Logistics may be another issue with option trading. One transaction with stock, ETF, or fund proceeds can be easily distributed across multiple accounts. This would be more difficult with options. Since client suitability varies drastically, I probably would not have proportional positions across the different accounts. Such accounts would therefore require more individual attention: a slight tweak here or a larger hedge there to balance different accounts. In effect, I would have to go from one client account to another until I were through them all—and heaven help me when Mr. Market decides to make a sudden, large move against the overall position as I would hardly get the chance to adjust in a timely manner.

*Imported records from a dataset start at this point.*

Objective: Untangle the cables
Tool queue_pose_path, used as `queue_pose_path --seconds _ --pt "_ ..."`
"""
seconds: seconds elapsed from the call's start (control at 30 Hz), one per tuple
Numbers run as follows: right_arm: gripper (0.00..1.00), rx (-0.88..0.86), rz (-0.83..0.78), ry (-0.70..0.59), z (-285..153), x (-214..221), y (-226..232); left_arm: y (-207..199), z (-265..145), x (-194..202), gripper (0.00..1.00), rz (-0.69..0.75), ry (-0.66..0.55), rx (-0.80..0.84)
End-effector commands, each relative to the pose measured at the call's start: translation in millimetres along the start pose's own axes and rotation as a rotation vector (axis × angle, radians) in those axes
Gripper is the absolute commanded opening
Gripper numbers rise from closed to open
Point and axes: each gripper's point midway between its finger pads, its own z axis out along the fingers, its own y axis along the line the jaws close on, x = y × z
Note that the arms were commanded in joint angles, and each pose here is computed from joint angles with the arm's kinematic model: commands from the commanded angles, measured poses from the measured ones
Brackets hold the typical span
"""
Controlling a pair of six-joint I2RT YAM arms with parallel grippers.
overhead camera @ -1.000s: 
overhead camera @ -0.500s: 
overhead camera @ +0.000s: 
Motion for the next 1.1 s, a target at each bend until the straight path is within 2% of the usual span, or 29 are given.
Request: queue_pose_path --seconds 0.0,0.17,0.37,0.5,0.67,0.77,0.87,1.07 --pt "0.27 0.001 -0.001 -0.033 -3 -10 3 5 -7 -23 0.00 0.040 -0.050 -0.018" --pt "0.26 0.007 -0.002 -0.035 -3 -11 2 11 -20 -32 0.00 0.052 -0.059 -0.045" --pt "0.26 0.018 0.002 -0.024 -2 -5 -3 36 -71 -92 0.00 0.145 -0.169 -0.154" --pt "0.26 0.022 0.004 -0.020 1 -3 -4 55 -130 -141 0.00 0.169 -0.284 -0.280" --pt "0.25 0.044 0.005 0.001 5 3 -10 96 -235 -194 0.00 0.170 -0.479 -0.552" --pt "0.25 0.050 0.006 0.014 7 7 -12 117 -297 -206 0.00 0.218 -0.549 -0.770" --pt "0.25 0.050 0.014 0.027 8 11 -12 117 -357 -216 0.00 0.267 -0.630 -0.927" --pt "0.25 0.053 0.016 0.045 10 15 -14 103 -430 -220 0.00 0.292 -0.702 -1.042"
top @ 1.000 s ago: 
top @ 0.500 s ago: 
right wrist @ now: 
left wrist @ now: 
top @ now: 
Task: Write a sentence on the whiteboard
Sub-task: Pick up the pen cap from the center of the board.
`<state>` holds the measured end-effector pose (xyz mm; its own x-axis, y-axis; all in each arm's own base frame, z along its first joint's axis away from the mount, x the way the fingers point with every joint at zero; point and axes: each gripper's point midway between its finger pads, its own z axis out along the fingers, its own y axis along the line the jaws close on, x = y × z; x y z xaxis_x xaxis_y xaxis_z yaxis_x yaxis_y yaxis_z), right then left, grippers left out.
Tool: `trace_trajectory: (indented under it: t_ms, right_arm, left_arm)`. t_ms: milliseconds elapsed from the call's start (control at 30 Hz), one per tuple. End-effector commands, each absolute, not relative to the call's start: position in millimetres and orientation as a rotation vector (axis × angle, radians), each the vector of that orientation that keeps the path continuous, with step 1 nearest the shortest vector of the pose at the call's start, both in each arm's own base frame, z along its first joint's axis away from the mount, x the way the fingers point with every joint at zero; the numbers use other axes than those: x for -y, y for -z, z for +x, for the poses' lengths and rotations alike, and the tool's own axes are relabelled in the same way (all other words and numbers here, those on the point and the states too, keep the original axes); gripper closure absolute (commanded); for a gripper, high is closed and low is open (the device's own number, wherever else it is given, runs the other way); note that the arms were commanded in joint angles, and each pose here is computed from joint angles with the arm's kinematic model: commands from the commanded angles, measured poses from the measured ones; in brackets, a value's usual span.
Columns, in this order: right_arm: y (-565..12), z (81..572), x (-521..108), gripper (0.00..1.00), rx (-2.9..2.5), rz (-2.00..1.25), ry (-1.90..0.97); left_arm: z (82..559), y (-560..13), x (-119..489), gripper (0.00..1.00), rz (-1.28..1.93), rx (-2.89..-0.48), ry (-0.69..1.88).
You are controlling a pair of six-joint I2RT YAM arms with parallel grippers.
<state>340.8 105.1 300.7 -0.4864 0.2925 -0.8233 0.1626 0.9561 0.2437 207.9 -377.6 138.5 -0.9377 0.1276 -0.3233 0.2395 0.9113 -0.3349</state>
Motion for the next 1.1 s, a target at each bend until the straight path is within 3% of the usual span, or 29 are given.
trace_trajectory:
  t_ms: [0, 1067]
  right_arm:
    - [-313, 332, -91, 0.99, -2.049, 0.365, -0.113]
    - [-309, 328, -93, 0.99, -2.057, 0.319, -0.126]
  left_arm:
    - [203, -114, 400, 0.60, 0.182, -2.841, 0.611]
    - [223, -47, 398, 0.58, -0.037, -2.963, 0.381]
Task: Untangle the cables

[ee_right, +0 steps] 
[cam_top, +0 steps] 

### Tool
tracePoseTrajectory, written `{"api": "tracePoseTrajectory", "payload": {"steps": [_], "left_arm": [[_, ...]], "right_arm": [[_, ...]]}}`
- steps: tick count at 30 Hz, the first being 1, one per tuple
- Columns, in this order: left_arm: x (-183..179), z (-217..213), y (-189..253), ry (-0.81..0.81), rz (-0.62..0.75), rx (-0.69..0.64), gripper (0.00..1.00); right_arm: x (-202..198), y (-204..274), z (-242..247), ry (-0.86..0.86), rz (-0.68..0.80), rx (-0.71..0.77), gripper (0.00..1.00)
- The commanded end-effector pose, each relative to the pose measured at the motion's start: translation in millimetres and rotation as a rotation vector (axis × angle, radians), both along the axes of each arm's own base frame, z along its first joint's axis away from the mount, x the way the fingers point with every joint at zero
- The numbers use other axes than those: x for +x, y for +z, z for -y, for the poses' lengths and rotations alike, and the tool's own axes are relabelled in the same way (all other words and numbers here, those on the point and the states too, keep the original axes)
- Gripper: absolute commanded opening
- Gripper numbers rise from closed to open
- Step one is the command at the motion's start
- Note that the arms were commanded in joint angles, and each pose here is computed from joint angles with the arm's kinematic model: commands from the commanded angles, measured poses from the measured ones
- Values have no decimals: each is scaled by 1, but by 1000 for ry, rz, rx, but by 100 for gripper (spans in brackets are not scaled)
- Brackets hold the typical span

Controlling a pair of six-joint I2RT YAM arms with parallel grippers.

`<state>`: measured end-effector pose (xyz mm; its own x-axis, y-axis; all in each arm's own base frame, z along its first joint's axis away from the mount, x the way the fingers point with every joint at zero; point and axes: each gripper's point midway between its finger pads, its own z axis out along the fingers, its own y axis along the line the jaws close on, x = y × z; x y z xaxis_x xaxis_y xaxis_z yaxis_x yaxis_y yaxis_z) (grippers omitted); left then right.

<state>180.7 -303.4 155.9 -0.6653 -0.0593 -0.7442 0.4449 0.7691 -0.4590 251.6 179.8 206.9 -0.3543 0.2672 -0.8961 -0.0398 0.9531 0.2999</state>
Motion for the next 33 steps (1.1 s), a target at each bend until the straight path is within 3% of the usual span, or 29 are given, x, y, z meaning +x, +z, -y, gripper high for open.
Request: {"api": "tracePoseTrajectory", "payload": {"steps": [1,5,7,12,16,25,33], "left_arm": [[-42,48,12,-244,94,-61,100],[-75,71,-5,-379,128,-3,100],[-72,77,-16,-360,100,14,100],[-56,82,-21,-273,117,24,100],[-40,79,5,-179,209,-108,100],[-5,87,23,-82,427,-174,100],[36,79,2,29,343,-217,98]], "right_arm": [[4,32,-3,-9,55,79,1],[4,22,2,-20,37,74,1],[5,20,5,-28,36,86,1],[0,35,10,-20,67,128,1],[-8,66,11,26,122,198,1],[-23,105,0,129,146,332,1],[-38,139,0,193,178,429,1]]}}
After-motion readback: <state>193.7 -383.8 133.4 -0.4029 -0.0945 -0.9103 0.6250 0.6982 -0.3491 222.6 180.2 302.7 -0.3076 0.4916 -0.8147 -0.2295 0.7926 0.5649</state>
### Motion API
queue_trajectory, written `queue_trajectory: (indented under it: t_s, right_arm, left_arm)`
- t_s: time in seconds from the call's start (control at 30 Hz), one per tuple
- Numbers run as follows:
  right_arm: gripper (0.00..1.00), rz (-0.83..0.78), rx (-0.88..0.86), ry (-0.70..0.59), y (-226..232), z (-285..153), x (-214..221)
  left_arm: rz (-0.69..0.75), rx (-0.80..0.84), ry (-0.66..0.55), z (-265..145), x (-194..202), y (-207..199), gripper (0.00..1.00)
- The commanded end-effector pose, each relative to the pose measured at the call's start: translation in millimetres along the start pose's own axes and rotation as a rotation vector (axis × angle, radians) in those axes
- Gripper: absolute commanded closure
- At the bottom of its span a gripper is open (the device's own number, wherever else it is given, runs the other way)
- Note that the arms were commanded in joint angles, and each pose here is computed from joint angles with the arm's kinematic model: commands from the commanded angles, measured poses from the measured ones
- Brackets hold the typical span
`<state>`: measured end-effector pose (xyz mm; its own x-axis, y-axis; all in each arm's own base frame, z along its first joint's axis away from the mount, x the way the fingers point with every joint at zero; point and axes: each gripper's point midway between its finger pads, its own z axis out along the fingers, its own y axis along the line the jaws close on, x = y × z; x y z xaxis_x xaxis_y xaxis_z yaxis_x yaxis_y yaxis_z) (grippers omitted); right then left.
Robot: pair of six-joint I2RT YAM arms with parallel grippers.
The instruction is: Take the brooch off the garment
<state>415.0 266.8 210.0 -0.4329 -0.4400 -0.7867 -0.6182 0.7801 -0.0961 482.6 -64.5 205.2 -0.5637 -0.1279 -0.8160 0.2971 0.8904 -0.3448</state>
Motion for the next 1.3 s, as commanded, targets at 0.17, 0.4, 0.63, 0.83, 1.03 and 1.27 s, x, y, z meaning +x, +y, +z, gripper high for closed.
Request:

Whether starting with a more established firm or opening my own RIA, finding clients would be a challenge. Working for the brokerage, my rep gets leads every day from investors opening new accounts. Nobody is calling an Edward Jones or Raymond James wanting to open a new account, though; people calling firms like these are looking specifically for advisory services, which makes getting clients more difficult. This dovetails with a 2019 survey that reveals very few Americans actually have financial advisors.

He also mentioned that 95-97% of new RIAs fail in the first year or two. We didn’t discuss cost to start one, but the low probability of success provides plenty of reason to tread lightly (or not at all).

The rep talked a bit about his own background. He worked for a bank where he sold a $1M annuity in January of the early 2000s. This was about 5x more than the average monthly revenue for the entire investment advisory department. When the following January rolled around, his target was 10% more than what he took in the previous January: $1.1M. This was an outlandish expectation that put him under a great deal of pressure.

I certainly don’t want that.

Near the end of the call, I expressed my skepticism of algorithmic trading profits. I brought up “equity trading revenue” (with regard to Goldman Sachs) and he replied with “underwriting profits” and said this could be the result of positions held in a company for whom they are doing the underwriting. These are not profits generated from algorithmic trading at all, as people often surmise, and would support my thesis about how difficult it really is to develop algorithmic trading strategies that work.